The US government is stepping up its efforts to combat ransomware, but experts warn that without significant private sector cooperation and investment, these attacks will likely continue.
Many people believe that cyberattacks are simply attempts by hackers to steal sensitive data or money over the internet. However, hackers have discovered that targeting physical infrastructure is a lucrative business.
These attacks have the potential to cause havoc in people’s lives, resulting in product shortages, higher prices, and other negative consequences. The greater the disruption, the more likely it is that businesses will pay to mitigate it.
“If you’re a ransomware actor, your goal is to inflict as much pain as possible to compel these companies to pay you,” said Katell Thielemann, Gartner’s vice president analyst for security and risk management. “This is beyond cybersecurity only, this is now a cyber-physical event where actual, physical-world processes get halted. When you can target companies in those environments, clearly that’s where the most pain is felt because that’s where they make money.”
According to US officials, Russia is responsible for a number of recent ransomware attacks. The FBI said on Wednesday that the attack on JBS was carried out by the Russian cybercriminal group REvil, which also tried to extort Apple supplier Quanta Computer earlier this year. REvil is similar to DarkSide, the group blamed by US officials for shutting down the Colonial Pipeline last month with a ransomware attack.
Both REvil and DarkSide, according to experts, operate “ransomware-as-a-service” businesses, employing large teams to develop tools that help others carry out ransomware attacks while taking a cut of the profits. They may also carry out their own attacks in some cases. According to cybersecurity experts, Russian law enforcement typically leaves such groups operating within the country alone if their targets are elsewhere because they bring money into the country.
JBS has not said whether it paid a ransom to the attackers, but Colonial Pipeline’s CEO admitted to paying a $4.4 million ransom to get the company back up and running.
Experts generally advise against paying ransoms in order to avoid funding the criminal organizations that demand them, but businesses sometimes have no choice but to reopen.

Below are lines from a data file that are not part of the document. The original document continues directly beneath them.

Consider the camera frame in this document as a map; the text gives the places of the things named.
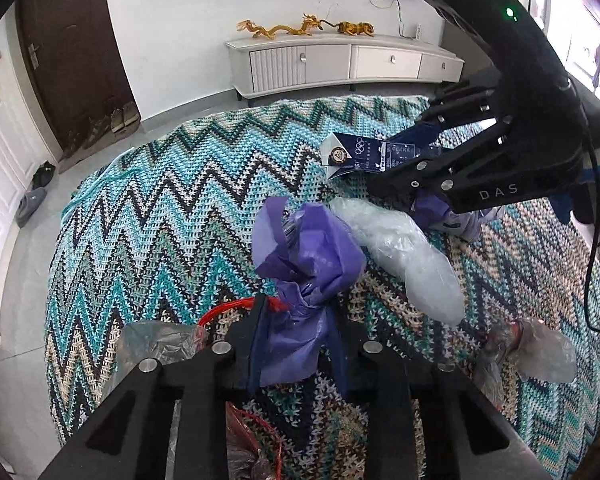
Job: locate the zigzag knitted blanket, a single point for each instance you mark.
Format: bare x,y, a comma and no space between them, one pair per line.
180,220

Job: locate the clear crumpled plastic wrapper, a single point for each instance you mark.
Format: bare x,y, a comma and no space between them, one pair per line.
545,355

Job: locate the golden tiger figurine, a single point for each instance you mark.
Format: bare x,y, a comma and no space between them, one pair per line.
355,29

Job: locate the purple plastic bag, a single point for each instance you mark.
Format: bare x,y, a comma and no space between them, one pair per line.
432,212
310,260

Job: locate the grey slippers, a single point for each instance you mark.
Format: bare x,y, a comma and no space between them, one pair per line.
30,205

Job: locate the shoes by door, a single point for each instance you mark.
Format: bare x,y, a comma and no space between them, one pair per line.
75,157

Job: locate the beige shoes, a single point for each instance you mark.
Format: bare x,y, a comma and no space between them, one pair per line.
125,117

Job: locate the white television cabinet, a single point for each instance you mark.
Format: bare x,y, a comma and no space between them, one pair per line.
300,65

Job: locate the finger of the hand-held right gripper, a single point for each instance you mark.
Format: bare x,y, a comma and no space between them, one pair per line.
430,175
465,105

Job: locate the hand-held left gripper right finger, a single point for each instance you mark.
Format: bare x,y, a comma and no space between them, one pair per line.
355,365

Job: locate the brown shoes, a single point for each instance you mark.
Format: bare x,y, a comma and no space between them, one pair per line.
97,132

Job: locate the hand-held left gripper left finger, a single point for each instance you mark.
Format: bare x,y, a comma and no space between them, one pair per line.
242,355

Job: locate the black shoes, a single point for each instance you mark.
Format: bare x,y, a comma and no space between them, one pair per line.
44,174

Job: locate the white hallway cabinet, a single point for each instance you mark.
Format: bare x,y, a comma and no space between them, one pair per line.
0,160

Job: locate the dark brown entrance door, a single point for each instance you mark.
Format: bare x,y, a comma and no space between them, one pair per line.
70,50

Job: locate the pale clear air cushion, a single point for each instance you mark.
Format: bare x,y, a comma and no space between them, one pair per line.
405,255

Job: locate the blue milk carton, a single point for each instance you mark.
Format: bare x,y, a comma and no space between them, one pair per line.
360,152

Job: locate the golden dragon figurine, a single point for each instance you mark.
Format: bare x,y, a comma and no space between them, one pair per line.
280,30

The list of possible targets is extensive. Energy, healthcare, financial services, water, transportation, food, and agriculture are among the 16 industries listed by the US government’s Cybersecurity and Infrastructure Agency (CISA) as “critical infrastructure sectors,” with a compromise having a “debilitating effect” on the US economy and security. However, experts say that much of this infrastructure is outdated, and that its cyber defenses haven’t kept up with the evolution of malicious actors.

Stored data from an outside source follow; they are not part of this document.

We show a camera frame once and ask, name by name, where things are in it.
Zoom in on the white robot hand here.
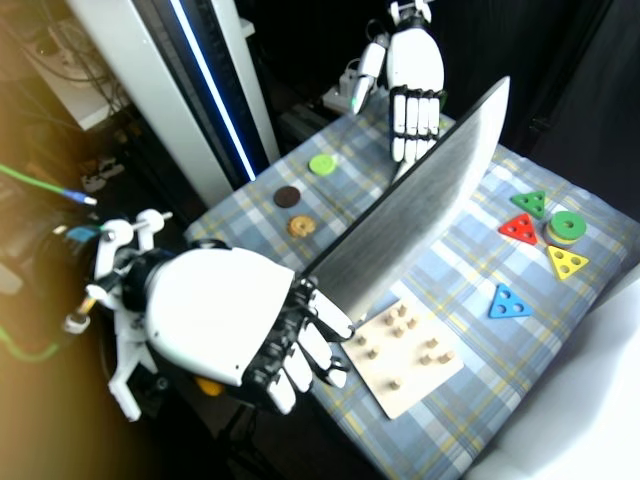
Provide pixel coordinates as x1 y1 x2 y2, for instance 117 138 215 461
351 24 449 164
143 246 357 416

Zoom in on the large grey metal cleaver blade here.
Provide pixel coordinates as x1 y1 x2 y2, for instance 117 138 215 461
193 75 512 397

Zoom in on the wooden peg board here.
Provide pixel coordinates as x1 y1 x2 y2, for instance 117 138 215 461
339 297 466 421

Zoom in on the small white device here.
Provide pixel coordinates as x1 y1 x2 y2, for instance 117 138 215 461
322 58 362 114

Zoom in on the toy butter cookie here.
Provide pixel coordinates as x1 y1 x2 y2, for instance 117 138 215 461
286 214 319 239

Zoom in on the green sandwich cookie toy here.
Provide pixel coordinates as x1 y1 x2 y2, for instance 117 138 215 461
308 153 338 177

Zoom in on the chocolate sandwich cookie toy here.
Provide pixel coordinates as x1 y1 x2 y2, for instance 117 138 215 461
273 185 302 208

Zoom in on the green triangle block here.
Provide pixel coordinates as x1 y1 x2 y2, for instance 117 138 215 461
509 190 548 220

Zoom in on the red triangle block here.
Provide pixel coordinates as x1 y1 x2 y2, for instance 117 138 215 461
498 213 539 246

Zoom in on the white column with blue strip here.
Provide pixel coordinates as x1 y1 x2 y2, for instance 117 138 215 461
67 0 281 209

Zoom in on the yellow triangle block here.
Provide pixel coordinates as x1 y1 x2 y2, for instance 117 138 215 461
546 244 590 282

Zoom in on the white shelf board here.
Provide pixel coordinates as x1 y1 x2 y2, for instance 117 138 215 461
27 47 129 132

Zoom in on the blue triangle block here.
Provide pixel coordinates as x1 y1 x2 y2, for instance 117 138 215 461
488 283 535 320

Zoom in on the blue plaid tablecloth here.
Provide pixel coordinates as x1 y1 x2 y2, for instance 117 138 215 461
184 107 629 480

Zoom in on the white sheet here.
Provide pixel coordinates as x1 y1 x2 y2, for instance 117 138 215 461
463 278 640 480

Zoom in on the green cable with blue plug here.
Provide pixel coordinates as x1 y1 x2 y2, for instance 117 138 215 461
0 163 99 207

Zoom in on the green toy ring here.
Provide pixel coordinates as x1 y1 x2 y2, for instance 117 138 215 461
548 210 589 242

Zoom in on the yellow toy ring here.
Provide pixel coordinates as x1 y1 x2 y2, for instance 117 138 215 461
545 228 587 250

To make matters worse, according to Mark Ostrowski, head of engineering at Check Point, many companies in those industries haven’t traditionally thought of themselves as tech companies, which means their systems may be less sophisticated and easier to compromise.
“So hospitals, their business is to save lives; meat and poultry is to produce goods and services; pipelines are to create gas exchange or oil exchange,” he said. “Those certain industries also may be targeted because maybe they’re behind in their [software] patching, maybe their cyber program is not quite what it needs to be.”
In recent years, this has become increasingly true. More physical infrastructure has been embedded with connected devices that link it to a company’s larger network as technology has advanced. Even if a hacker gains access to a company’s network via its email system, they may be able to cause havoc with the machines in its manufacturing facilities or other areas of the business.
“The world is becoming more connected” and we should expect the risks “to multiply across all of these industries,” Thielemann said.